I started at Attest when it was a small company of nine, and it's now grown to house over one hundred and thirty employees, with a global client base. We've been through a lot, and I like to think I've been an important asset at times. We started out as two front end engineers, and are now a team of twelve, which comes with difficult decisions, both technically and culturally. But over the past few months, where I've started to dedicate focused time to work on myself and limitations in my own knowledge, I have realised one major perspective that I hadn't before: that the path we've come from to where we are now is far shorter than the path between where we are now, to where we need to get to.

Now, where I wanted to get to with this post. I would rarely take my 10% time, and when I did it would be to fix a part of the product that had bugged me for a while. I would improve aspects of our perceived performance and I introduced fragments of optimistic UI, as well as a few other things I'm proud of.

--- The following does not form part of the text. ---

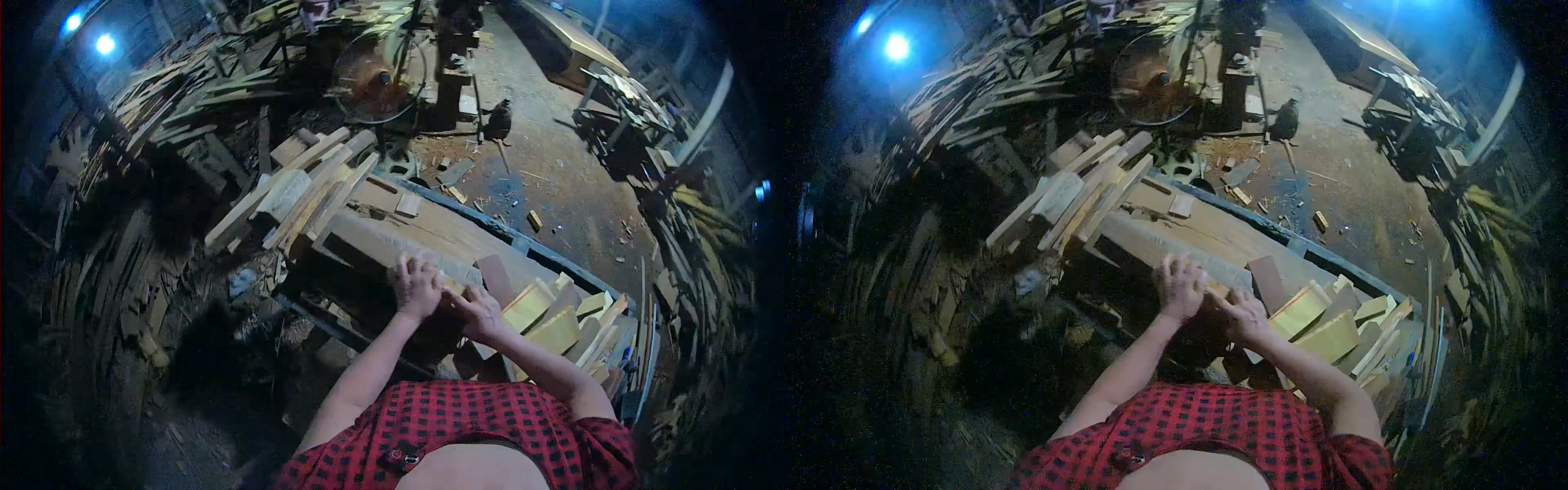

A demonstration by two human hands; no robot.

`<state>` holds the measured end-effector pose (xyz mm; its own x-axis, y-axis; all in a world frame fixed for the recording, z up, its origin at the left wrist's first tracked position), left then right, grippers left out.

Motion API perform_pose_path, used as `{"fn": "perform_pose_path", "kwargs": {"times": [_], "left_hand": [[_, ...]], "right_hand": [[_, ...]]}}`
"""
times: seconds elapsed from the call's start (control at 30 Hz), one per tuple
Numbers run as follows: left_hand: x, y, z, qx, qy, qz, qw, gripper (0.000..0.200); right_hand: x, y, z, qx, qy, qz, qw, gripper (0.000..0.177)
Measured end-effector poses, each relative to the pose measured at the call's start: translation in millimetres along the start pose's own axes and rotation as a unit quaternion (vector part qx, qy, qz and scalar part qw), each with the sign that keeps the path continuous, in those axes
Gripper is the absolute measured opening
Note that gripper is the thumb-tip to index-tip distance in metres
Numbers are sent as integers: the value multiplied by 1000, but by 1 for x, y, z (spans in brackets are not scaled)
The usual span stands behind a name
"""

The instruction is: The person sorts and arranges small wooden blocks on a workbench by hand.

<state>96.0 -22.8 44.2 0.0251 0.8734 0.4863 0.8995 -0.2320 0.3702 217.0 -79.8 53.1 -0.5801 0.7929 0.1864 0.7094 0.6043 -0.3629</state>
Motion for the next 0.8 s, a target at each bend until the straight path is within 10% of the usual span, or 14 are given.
{"fn": "perform_pose_path", "kwargs": {"times": [0.23,0.57,0.8], "left_hand": [[8,-9,-10,-36,-39,-9,999,25],[112,-198,-4,9,-49,-49,998,28],[101,-180,9,27,-92,-122,988,33]], "right_hand": [[20,-7,0,-17,12,44,999,71],[205,-24,68,-25,-2,27,999,70],[185,-17,65,-46,1,23,999,61]]}}
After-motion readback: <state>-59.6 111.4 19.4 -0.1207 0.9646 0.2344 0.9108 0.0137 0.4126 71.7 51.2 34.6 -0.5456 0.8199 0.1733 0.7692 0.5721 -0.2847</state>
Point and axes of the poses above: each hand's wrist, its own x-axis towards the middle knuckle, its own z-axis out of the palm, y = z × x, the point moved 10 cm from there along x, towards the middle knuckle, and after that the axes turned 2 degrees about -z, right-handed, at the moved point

But in these two months leading up to my leaving date, I feel much more confident in answering those two questions that have been at the back of my mind. I now have a more comprehensive understanding of how a chapter can evolve, I have a better grasp of what the unknowns might be, and I have gained a much clearer view of what it is that I don't know.

It's very easy to get absorbed in the products you are working on, it's only natural as you work on them all day, every day. So when given time to "improve the product", one's natural instinct can very often be inclined to automating something that directly affects their work, or improving that part of the product they didn't like. However something I wish I had learned a lot sooner was that a lot of the time by introspecting and understanding your own knowledge gaps and trying to learn how to better yourself in those areas, you will inevitably become a stronger asset to the company you work for. So my suggestion is that if you work at a company as awesome as Attest, which offers 10% time, introduce concepts you feel are missing from the product, but also look outside of the company-spectrum for while, and use that 10% to focus on bettering yourself. It will make you a better, or more knowledgeable person, which in turn will make the company a better one too.